Work required - Any image found in the entries is to be skipped; the rest is returned word for word.

Dataset records
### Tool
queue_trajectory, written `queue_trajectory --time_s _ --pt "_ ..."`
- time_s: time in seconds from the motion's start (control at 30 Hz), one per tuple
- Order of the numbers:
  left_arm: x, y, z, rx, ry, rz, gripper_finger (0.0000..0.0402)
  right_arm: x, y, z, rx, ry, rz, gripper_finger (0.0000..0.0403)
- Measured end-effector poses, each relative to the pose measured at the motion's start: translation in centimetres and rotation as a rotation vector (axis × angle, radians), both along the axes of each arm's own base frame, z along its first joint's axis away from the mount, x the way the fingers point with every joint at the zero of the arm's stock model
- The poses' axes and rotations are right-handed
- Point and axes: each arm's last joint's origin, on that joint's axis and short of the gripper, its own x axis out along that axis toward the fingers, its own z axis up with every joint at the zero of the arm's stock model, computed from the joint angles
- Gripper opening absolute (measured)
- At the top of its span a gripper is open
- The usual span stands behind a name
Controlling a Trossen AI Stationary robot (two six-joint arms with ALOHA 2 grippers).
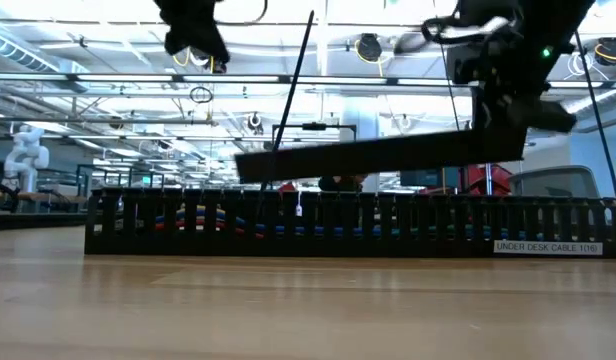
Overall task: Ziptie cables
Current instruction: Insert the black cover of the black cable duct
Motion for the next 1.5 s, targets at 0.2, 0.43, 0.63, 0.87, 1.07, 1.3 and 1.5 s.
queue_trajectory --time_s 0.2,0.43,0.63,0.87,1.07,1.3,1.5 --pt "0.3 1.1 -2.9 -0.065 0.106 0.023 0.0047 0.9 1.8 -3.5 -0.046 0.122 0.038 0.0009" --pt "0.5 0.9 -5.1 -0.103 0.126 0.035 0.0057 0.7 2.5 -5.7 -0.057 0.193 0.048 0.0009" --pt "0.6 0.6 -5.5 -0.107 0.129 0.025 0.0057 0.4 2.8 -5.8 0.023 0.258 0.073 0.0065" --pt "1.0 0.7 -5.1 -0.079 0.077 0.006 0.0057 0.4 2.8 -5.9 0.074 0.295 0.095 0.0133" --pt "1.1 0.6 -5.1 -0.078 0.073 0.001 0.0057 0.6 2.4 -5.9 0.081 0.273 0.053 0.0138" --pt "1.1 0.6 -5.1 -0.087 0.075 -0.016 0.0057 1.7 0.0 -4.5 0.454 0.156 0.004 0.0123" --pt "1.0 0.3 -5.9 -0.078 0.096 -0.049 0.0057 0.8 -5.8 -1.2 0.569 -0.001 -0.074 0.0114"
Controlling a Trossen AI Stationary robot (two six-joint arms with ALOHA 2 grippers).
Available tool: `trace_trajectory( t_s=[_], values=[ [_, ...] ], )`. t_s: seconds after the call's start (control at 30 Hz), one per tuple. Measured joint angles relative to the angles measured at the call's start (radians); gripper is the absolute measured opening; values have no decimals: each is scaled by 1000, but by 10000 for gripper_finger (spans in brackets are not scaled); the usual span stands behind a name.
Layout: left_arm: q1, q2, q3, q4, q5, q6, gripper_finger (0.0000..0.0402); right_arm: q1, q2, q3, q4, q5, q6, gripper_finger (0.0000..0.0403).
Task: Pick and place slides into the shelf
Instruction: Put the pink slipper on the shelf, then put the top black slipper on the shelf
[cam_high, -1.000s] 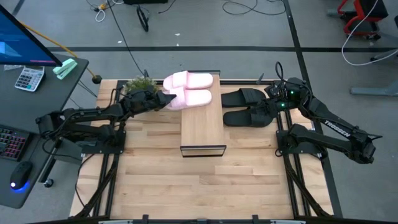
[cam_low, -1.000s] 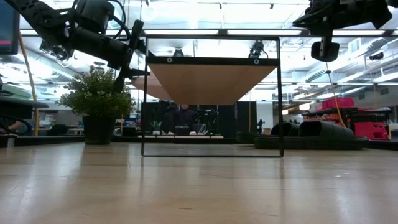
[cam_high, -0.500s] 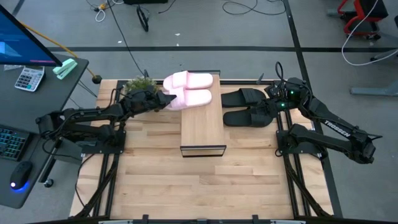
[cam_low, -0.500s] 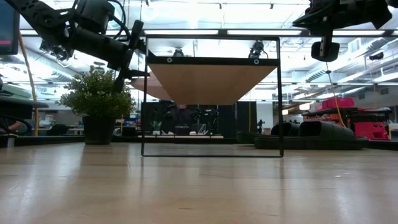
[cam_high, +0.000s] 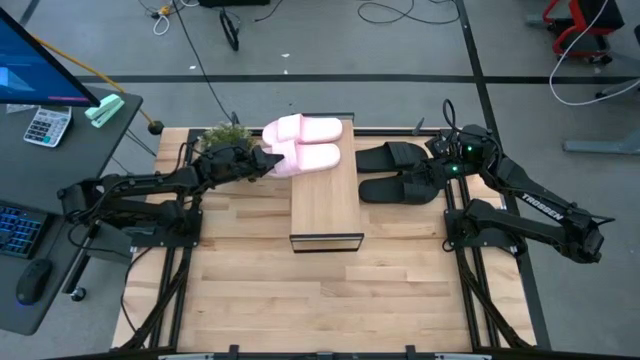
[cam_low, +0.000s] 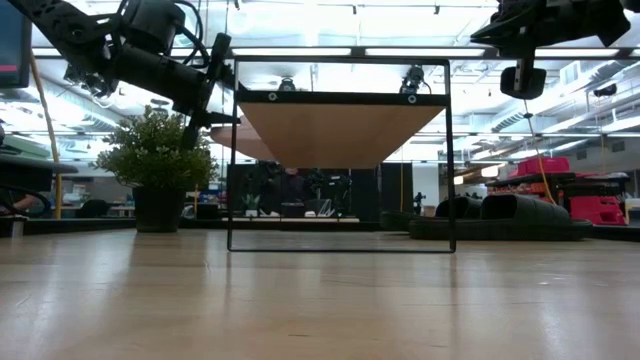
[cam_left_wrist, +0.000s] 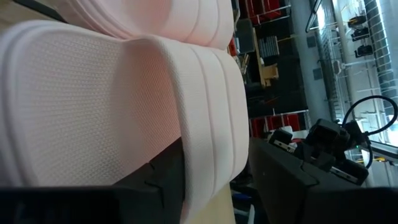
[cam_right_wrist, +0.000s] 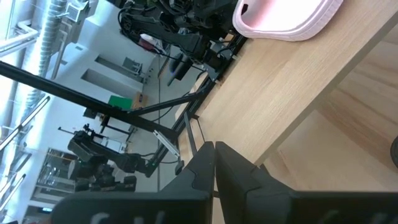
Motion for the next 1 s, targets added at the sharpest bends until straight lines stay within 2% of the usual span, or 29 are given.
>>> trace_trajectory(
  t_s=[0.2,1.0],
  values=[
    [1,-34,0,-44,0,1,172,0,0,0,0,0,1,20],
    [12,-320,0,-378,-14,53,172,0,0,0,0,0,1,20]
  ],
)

Answer box -
### Tool
queue_trajectory, written `queue_trajectory --time_s _ --pt "_ ..."`
- time_s: time in seconds from the motion's start (control at 30 Hz), one per tuple
- Order of the numbers:
  left_arm: x, y, z, rx, ry, rz, gripper_finger (0.0000..0.0402)
  right_arm: x, y, z, rx, ry, rz, gripper_finger (0.0000..0.0403)
- Measured end-effector poses, each relative to the pose measured at the motion's start: translation in centimetres and rotation as a rotation vector (axis × angle, radians), both along the axes of each arm's own base frame, z along its first joint's axis away from the mount, x the way the fingers point with every joint at the zero of the arm's stock model
- The poses' axes and rotations are right-handed
- Point and axes: each arm's last joint's origin, on that joint's axis and short of the gripper, its own x axis out along that axis toward the fingers, its own z axis up with every joint at the zero of the arm's stock model, computed from the joint angles
- Gripper opening absolute (measured)
- At the top of its span a gripper is open
- The usual span stands behind a name
Controlling a Trossen AI Stationary robot (two six-joint arms with ALOHA 2 grippers).
Overall task: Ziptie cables
Current instruction: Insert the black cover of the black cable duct
Motion for the next 1.5 s, targets at 0.2, 0.43, 0.63, 0.87, 1.07, 1.3 and 1.5 s.
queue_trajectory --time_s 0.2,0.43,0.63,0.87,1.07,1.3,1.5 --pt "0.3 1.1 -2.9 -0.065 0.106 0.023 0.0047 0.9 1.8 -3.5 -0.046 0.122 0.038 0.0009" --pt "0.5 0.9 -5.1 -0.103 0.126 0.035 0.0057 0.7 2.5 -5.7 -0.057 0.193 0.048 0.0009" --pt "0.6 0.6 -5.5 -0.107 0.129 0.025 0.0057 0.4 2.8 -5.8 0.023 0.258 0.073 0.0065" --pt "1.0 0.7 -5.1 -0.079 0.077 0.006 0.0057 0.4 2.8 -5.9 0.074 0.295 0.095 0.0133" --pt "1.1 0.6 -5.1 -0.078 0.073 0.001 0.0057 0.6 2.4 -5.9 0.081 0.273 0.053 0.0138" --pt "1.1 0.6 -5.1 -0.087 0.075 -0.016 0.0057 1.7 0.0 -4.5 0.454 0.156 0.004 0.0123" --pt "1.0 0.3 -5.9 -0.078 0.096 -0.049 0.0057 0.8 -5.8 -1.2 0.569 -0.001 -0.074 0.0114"
Controlling a Trossen AI Stationary robot (two six-joint arms with ALOHA 2 grippers).
Available tool: `trace_trajectory( t_s=[_], values=[ [_, ...] ], )`. t_s: seconds after the call's start (control at 30 Hz), one per tuple. Measured joint angles relative to the angles measured at the call's start (radians); gripper is the absolute measured opening; values have no decimals: each is scaled by 1000, but by 10000 for gripper_finger (spans in brackets are not scaled); the usual span stands behind a name.
Layout: left_arm: q1, q2, q3, q4, q5, q6, gripper_finger (0.0000..0.0402); right_arm: q1, q2, q3, q4, q5, q6, gripper_finger (0.0000..0.0403).
Task: Pick and place slides into the shelf
Instruction: Put the pink slipper on the shelf, then put the top black slipper on the shelf
[cam_high, -1.000s] 
[cam_low, -1.000s] 
[cam_high, -0.500s] 
[cam_low, -0.500s] 
[cam_high, +0.000s] 
[cam_low, +0.000s] 
[cam_left_wrist, +0.000s] 
[cam_right_wrist, +0.000s] 
Motion for the next 1 s, targets added at the sharpest bends until straight lines stay within 2% of the usual span, or 29 are given.
>>> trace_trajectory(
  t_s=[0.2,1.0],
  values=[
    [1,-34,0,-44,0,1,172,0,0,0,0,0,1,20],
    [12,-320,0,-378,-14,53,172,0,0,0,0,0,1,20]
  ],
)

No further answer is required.